Bedwyr fa la legna nel bosco e torna verso casa, passando attraverso i cancelli della città, che sono presidiati da guardie, fra cui Nooth, il papà del suo migliore amico Rooth, ovvero un ragazzone sedicenne con i capelli tagliati a scodella (letteralmente). Il nostro boy porta la fascina di legna su un mucchio di altre fascine di legna: serviranno per la festa di addio, quando i ragazzi della città partiranno con i loro custodi.

"I custodi erano soldati molto esperti nell'arte della battaglia. Ogni anno venivano nelle città, portavano via con sé i ragazzi sedicenni che volevano diventare guerrieri e li sottoponevano a un lungo addestramento, sino a quando venivano considerati adulti"

Come vedremo anche in seguito, non si avranno età di riferimento, per questa come per altre cose. "Venivano considerati adulti" vi deve bastare, tanto non ci diranno a che età questo avverrà.
Bedwyr ha paura per il suo papà adottivo perché fuori dalla città è tutto un guazzabuglio di Amorphi che attaccano la gente e con questo pensiero in mente il ragazzo torna a casa, dove ci viene presentata la sua famiglia che però è molto inutile per la trama.
Questa recensione rischia di essere più lunga del libro, perché come diavolo si fa a raccontare in breve qualcosa che è già scritta meno che in breve?
Allora salteremo un mucchio di cose e parleremo solo delle più importanti qui. Non ce ne frega niente della sua famiglia, và. Anzi, ve la presenteremo solo con le parole di Bedwyr:

"E poi, guarda, siamo proprio la famiglia ideale secondo le teorie del nostro re [..] Pseudos sostiene che per servire il paese una famiglia deve avere un figlio che ne conservi la tradizione, e questo è Genod; un altro maschio che la onori come soldato, e io sin da piccolo ho sognato di diventare un grande condottiero. E poi ci vuole una femmina che ne assicuri una fiorente discendenza e, nel nostro caso, c'è Nelia."
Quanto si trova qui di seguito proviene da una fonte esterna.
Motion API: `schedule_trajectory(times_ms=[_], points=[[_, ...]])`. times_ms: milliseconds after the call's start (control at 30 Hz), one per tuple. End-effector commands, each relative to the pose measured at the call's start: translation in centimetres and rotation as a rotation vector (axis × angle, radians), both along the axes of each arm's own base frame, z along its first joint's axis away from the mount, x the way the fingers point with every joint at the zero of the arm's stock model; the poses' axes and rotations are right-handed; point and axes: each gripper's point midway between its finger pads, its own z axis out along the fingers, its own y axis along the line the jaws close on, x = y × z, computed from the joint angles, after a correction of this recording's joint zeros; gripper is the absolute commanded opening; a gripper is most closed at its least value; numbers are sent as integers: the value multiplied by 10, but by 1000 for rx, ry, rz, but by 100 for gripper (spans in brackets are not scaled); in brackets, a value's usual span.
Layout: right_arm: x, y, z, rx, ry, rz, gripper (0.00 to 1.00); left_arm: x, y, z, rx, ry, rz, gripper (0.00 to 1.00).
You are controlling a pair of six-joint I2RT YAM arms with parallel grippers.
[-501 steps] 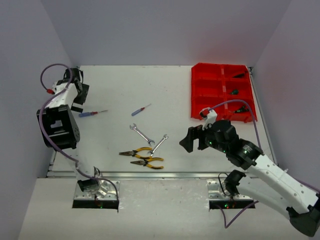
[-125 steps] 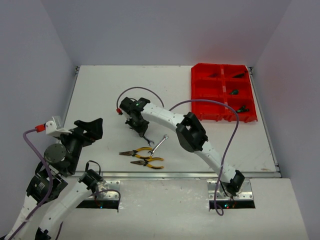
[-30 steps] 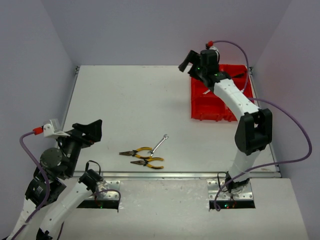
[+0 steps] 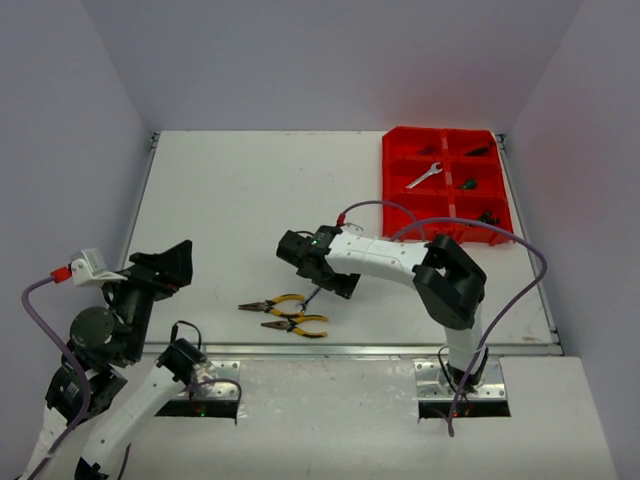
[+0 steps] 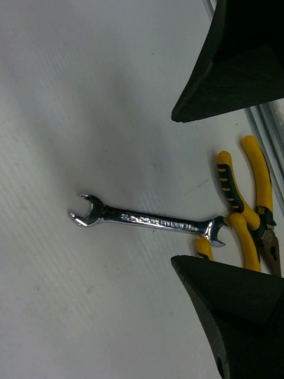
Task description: Sort the tools into containers
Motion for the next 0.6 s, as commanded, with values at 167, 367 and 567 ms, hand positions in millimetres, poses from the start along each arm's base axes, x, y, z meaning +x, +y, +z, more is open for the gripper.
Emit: schedule_trajectory(times_ms=[167, 367, 567], points=[[3, 47, -18, 124, 35, -99, 86, -3, -3, 9, -15, -40, -29, 100], [0, 51, -39, 106, 76, -139, 74, -4, -3, 11, -17, -50, -33, 100], [-6, 34, -51, 85, 100, -240, 65, -5, -4, 12, -17, -55, -42, 100]])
Tranne che in questa società il marito non prenda il cognome della moglie o che un figlio maschio che provenga da una famiglia per bene non possa figliare, non capiamo perché debba essere proprio una donna ad assicurare una fiorente discendenza... che belli i buchi di logica! Ma se questa famiglia teorica ideale è stata descritta da quel cretino di Pseudos (che potremmo chiamare, sì, lo pseudo-re) ci crediamo che è così stupida.